_Required action_.
Only some lines are wanted. Transcribe, exactly, the lines below from the line with "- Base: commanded" up to and including the line with "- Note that".

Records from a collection

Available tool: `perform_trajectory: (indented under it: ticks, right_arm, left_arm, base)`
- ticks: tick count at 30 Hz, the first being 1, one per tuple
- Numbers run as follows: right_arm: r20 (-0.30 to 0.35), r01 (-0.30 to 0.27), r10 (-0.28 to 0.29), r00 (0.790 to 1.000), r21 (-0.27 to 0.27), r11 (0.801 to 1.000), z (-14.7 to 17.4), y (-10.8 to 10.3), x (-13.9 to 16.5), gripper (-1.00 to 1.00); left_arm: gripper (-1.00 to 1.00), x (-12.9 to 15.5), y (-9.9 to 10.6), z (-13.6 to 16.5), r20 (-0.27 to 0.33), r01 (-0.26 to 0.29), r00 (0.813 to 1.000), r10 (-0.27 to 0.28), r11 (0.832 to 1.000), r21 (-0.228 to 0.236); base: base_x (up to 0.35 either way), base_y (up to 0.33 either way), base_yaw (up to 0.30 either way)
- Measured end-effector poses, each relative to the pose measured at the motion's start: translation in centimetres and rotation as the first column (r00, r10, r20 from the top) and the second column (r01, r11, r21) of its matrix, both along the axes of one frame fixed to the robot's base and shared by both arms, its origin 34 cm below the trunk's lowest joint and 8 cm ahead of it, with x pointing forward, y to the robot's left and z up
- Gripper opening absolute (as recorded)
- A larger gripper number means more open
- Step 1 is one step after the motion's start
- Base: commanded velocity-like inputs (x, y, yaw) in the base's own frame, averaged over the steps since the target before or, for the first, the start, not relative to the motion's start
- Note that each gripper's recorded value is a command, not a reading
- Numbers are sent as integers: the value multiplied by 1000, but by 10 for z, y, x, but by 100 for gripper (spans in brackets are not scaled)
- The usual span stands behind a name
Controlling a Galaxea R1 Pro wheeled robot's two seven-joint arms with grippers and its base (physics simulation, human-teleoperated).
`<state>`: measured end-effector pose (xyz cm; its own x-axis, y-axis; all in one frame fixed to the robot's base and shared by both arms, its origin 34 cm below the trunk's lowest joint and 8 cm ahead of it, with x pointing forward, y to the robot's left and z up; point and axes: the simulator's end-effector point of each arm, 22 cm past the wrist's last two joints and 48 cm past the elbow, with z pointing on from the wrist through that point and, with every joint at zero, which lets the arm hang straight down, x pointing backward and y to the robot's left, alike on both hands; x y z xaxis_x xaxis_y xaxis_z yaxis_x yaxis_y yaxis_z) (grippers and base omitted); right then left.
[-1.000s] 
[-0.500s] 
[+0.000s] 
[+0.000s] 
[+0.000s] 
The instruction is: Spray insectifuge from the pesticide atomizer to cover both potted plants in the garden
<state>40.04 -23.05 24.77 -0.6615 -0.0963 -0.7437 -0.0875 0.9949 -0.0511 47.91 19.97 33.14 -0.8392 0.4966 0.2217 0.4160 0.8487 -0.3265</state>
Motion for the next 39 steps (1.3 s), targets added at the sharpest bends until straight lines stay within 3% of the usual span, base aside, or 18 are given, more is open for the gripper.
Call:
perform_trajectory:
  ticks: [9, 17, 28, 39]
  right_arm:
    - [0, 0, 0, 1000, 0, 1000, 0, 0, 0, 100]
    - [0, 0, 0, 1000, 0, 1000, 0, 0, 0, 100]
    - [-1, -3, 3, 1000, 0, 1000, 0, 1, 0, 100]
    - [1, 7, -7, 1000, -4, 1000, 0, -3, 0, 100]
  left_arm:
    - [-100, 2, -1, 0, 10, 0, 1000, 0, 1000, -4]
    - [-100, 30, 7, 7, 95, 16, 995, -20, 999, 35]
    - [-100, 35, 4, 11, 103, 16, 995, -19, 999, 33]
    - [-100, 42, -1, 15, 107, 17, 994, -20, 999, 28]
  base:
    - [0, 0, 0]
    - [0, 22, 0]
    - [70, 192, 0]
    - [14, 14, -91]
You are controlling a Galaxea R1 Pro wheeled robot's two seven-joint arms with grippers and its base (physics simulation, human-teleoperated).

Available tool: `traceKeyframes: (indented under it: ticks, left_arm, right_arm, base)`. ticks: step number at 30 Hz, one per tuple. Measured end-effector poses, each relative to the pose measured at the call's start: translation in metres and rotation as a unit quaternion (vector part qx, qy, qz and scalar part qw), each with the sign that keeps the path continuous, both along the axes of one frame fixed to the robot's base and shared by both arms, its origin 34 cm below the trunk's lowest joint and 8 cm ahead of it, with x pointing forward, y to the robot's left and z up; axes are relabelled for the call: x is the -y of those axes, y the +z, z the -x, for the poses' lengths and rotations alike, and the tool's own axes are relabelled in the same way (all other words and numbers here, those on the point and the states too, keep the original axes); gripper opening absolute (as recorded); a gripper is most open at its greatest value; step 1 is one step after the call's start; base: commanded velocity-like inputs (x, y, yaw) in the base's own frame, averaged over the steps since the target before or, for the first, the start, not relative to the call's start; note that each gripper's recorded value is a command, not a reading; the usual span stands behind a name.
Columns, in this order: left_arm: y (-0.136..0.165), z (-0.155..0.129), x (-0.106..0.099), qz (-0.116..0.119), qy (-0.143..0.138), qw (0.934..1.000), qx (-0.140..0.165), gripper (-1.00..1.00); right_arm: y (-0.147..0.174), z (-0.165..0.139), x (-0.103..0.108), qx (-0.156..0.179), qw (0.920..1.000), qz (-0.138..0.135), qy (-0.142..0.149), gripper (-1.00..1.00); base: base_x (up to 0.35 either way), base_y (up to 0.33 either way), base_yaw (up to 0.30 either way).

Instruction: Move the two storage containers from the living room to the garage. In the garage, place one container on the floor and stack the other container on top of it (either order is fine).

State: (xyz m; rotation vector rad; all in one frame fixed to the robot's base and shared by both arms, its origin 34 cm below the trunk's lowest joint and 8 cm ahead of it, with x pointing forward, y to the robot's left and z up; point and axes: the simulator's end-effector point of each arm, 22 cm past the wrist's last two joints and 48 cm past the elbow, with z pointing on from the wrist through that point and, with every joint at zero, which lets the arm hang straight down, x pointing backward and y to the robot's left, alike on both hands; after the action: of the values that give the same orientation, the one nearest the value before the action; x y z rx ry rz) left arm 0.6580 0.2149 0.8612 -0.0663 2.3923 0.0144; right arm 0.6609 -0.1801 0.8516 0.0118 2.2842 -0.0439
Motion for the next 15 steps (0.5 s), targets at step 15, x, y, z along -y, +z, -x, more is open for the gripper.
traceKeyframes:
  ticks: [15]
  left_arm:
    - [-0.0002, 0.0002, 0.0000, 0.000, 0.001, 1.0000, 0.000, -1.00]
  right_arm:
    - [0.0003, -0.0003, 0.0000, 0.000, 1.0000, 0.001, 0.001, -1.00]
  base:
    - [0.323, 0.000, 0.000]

_Result for this task_.
- Base: commanded velocity-like inputs (x, y, yaw) in the base's own frame, averaged over the steps since the target before or, for the first, the start, not relative to the motion's start
- Note that each gripper's recorded value is a command, not a reading

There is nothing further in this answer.